To see a way out of the sandstorm of problems climate change is causing the people of the US takes a minor miracle, and trying to convince them that reducing fuel emissions by using more efficient cars is like trying to convince a dog not to sniff butt. In the end, even if they do believe you, they cant do anything about it.

I learnt alot on my trip. I saw alot I didnt expect to see and heard alot I hadnt imagined people would say. Mostly though, I learnt that we are all reasonable people going through a different set of circumstances, and my hollier than thou, look down on you attitude wont help a single soul. We need solutions to tough problems, we need to listen to each other alot more, to understand each others situations and consider each others dilemas. We need patience and empathy. And we need to talk more, we need to be aware that we can be wrong, that others can do it better, and that we can learn from each other without saying, well thats okay for you, but its totally different here.

Mostly though, we need to stand up and have the grace and humility to say "I was wrong"

I was wrong.

I was wrong, but I'm learning.

Tuesday, 12 May 2009

Too Late to be a Father

I havent talked too much about my fantastic trip to Oklahoma, probably because to me it was so personal, but I wanted to tell you about something that happened today.
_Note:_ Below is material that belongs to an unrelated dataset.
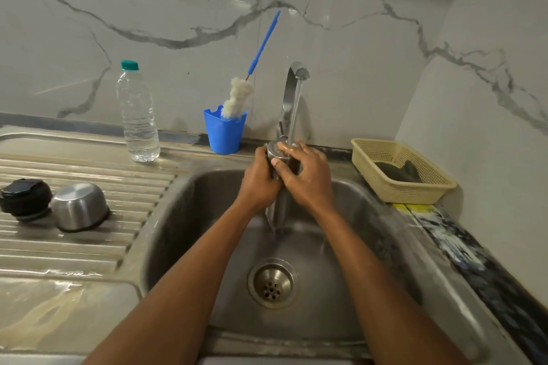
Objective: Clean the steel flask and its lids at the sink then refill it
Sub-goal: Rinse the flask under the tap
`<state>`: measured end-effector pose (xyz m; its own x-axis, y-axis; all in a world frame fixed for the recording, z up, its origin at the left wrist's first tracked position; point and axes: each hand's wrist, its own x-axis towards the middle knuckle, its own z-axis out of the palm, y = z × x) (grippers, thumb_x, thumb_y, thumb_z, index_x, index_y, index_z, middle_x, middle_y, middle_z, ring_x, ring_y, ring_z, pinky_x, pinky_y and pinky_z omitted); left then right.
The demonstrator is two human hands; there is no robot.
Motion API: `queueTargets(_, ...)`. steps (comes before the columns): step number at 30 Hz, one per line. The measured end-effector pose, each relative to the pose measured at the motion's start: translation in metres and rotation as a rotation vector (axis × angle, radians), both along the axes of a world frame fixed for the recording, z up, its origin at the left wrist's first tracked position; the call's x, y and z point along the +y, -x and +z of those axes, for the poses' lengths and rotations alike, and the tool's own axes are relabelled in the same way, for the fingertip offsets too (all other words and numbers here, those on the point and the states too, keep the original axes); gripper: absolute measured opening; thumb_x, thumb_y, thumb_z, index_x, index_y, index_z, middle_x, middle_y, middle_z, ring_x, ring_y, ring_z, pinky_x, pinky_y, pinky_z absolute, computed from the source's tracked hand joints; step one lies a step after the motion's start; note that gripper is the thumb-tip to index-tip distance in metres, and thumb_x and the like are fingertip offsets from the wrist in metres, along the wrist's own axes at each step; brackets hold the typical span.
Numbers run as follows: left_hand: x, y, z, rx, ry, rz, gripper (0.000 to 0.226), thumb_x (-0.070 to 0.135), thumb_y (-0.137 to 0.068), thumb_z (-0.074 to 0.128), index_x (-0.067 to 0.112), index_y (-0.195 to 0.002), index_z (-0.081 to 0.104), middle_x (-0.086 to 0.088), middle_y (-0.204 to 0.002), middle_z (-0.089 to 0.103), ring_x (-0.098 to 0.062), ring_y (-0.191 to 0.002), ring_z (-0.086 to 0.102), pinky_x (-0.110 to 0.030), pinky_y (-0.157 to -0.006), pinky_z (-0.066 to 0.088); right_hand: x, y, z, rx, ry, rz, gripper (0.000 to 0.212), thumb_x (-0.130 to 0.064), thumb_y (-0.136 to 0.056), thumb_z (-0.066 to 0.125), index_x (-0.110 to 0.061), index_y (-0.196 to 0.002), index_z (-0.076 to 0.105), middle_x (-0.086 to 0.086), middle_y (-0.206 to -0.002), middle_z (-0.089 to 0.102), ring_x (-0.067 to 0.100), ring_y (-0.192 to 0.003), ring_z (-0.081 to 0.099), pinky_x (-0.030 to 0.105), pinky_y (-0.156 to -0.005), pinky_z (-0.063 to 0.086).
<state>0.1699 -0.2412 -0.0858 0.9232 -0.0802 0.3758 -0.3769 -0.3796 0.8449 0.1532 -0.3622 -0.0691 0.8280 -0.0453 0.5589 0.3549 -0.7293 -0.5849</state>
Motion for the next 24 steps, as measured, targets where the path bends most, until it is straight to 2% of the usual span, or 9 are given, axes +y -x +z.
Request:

My fiance Angela has two children. One J is a nine year old rebellious boy, who is funny, energetic and hard to handle if you have a headache. The other J is 5, she is sweet, adorable and wonderfully manipulative.

They are two typical adorable smart kids. I was truly worried about them before I left for the US. Angela, I had spoken to for hours on end about everything and anything, laughing the nights away, but her children were another matter. I knew that the success of our relationship would depend on how I managed with her two precocious kids.

When I arrived and met my Angel in the airport, we were as we always knew we would be, in love. The next few hours however, whilst we chatted in a restaurant, were nervy. How would they take me, would they take one look and decide I would never be included into their family, or would they think of me instantly as a climbing frame, how would a guy with no children of his own deal with two kids for the first time.

The fact that they were at their grandma's, another daunting prospect, made the experience all the more terrifying. As i tentatively walked through the swing door, having never seen an american front room and unsure wheher to expect a gun rack and a moose head staring at me from the far wall, a tiny high pitched voice screamed "PETER!" and a scamp no taller than a push bike had leapt on me and in a frenzy of blonde locks i was forced backwards. Naturally i could do nothing except grab the hairy rogue pixie by the legs and dangle her upside down. This caused instant giggles and the other one clearly decided it was safe and I was entitled to a hug. A rare treat as it turned out.

I have never felt so elated or bowled over before by such undeserved emotion. Something I intend to justify in the coming years.

The reason I mention them today is because whilst on the phone earlier to my beloved as she collected the kids from daycare, i overheard the school teacher inform her that her son, the tear-away, the vagabond, the waife, the street-urchin, the funniest 9 year old i have ever met, had won Student of the Year. I filled with Joy and Pride for him, laughing and smiling like a cheshire cat as I danced around the kitchen.

It reminded me of scoring the winning goal in the playground football match, or getting the deciding question in the pub quiz. I wanted to pick him up and spin him round in the air. To watch him look down on my excited face in laughing wonderment. And it didnt matter that he was not my blood. It didnt matter that he would never think of me as father. Just like my father looked after my half brother as a son, I was happy to do the same to him. To love him and care for him and protect him and guide him as best as I could. To nurture his imagination and fill him with ideas that had given me so many tremendous dreams.

You know, i'm getting on a bit now. My crows feet are growing and revealing my secrets to the world. And It may be all too late now for me to be a father. I'm sure I had my opportunities, but I always thought there would be more time. I may have missed my chance to see the birth of my blood, of my creation, of my child. I may never experience what its like to see that beautiful crimson squished up face regard you with such sincerity and need, or that tiny hand with nails like flakes of cheese, and chunky palms like tiny sandbags reach up and grab my nose. I may never know what it is to be helplessly stunned by such a helpless baby. It may be too late for me to be a father, but maybe , just maybe it's not too late for me to be a dad.